● **WHAT IS EXPECTED**
Repeat the data exactly, leaving out any image.

______________________________

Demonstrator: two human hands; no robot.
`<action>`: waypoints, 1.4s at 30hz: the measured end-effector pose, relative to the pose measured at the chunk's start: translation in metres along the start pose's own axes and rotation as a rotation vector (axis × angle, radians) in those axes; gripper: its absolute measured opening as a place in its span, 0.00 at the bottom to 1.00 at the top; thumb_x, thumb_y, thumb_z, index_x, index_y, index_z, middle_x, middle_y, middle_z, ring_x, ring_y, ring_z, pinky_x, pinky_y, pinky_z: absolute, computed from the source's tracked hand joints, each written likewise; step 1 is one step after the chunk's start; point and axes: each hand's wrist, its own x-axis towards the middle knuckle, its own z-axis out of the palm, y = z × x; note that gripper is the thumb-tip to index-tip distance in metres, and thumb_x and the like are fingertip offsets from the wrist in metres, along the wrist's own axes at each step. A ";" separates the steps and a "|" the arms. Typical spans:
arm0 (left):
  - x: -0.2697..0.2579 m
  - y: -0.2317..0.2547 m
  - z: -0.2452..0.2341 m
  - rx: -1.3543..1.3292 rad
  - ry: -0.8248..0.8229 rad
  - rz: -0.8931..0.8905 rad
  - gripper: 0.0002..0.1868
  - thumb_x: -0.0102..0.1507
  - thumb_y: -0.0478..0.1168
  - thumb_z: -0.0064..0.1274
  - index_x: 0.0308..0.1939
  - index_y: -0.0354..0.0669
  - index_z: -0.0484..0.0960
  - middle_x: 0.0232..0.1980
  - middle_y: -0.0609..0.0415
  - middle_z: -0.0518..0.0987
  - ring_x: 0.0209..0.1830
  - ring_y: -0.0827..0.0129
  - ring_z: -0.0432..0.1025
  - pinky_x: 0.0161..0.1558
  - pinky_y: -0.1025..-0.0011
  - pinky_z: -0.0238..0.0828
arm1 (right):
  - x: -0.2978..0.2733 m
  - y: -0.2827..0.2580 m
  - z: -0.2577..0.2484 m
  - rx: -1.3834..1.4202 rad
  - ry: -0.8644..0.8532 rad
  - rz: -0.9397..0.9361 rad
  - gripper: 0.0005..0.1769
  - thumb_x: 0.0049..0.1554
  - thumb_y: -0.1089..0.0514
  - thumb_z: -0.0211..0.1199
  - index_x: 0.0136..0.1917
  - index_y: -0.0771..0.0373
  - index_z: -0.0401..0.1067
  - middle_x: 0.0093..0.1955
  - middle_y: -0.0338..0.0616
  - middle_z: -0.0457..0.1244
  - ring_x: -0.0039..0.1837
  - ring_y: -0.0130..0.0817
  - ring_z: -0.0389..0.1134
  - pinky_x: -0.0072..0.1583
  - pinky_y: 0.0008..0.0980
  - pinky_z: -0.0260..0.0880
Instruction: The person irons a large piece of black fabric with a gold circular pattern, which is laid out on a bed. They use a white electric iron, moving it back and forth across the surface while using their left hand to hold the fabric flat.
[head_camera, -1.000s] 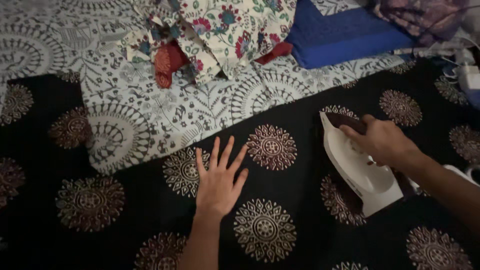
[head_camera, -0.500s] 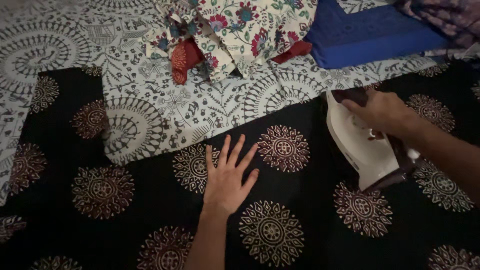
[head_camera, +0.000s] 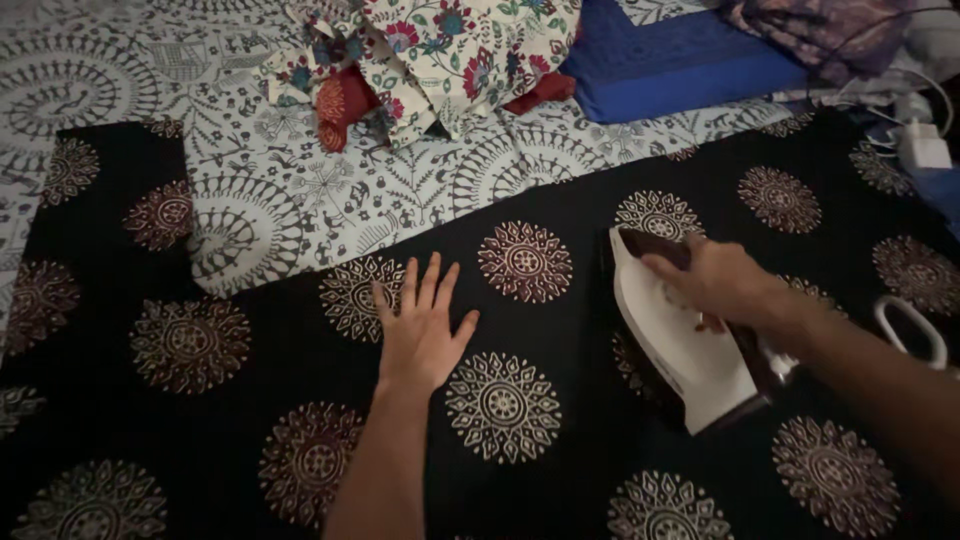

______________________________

● **OUTPUT FOR THIS TASK**
Demonstrator: two human hands; no robot.
`<action>`: waypoints, 1.4s at 30hz: the measured end-effector pose, relative to the pose measured at the chunk's start: translation in metres along the start pose's own axes and rotation as a rotation vector (axis × angle, radians) in those axes; gripper: its absolute measured opening as a place in its span, 0.00 at the bottom to 1.00 at the top; thumb_x, thumb_y, thumb_z, index_x, index_y, index_z, middle_x, middle_y, middle_z, ring_x, ring_y, ring_z, pinky_x, pinky_y, pinky_z: absolute, computed from the source's tracked hand joints, each written likewise; step 1 is one step after the chunk's start; point and axes: each hand's wrist, its own x-axis towards the middle knuckle, its own z-axis out of the palm, y = z × x; note that gripper is the thumb-tip to index-tip distance in metres, and thumb_x and the like are fingertip offsets from the wrist in metres, along the wrist's own axes at each step. A ";" separates the steps and a "|" the arms. Typical spans:
arm0 (left):
  - x: -0.2697..0.2579 m
  - y: -0.2317..0.2547 m
  - z: -0.2452..0.2341 m
  - rx: -1.3543..1.3292 rad
  - ry: -0.8248..0.8229 rad
  - rz: -0.8931..0.8905 rad
  - gripper: 0.0002..0.1868
  - thumb_x: -0.0102..0.1507
  - thumb_y: -0.0478..0.1168
  - thumb_z: -0.0064..0.1274
  - index_x: 0.0308..0.1939
  - index_y: -0.0354..0.0669
  - index_z: -0.0484..0.0960
  - middle_x: 0.0232..0.1980
  - middle_y: -0.0609..0.0415
  - middle_z: -0.0518..0.0987
  - ring_x: 0.0209..0.1830
  - ring_y: -0.0827..0.0129
  - ring_z: -0.0432..0.1025
  - pinky_x: 0.0161..0.1558
  - pinky_y: -0.1025..-0.0011
  - pinky_z: -0.0238..0.0828
arm1 (right):
  - x: -0.2978..0.2733 m
  - y: -0.2827..0.2580 m
  - z: -0.2577..0.2484 m
  - rx: -1.3834..1.4202 rad
  - ry: -0.8644..0.8532 rad
  - rz: -0.9397..0.9361 rad
  - gripper: 0.0005..0.1769
  - thumb_x: 0.0049..0.1554
  - thumb_y: -0.1089..0.0514
  - thumb_z: -0.0211..0.1199
  - index_x: 0.0136..0.1917
  - index_y: -0.0771..0.0373
  - index_z: -0.0401..0.1067
  - middle_x: 0.0093..0.1955
  - middle_y: -0.0338..0.0616
  - middle_z: -0.0457..0.1244
  - ring_x: -0.0039..0.1837
  - ring_y: -0.0130..0.0817
  - ring_z: -0.0389..0.1134
  - pinky_x: -0.0072..0.1583
  - pinky_y: 0.0008..0.0980
  - pinky_z: -0.0260..0.0880
Instruction: The person irons a large piece of black fabric with a gold circular pattern, which is laid out on a bed. They use a white electric iron, moving it back and forth across the surface while using their left hand to hold the fabric flat.
[head_camera, -1.000s] 
[head_camera, -0.500s] 
[head_camera, +0.000s] 

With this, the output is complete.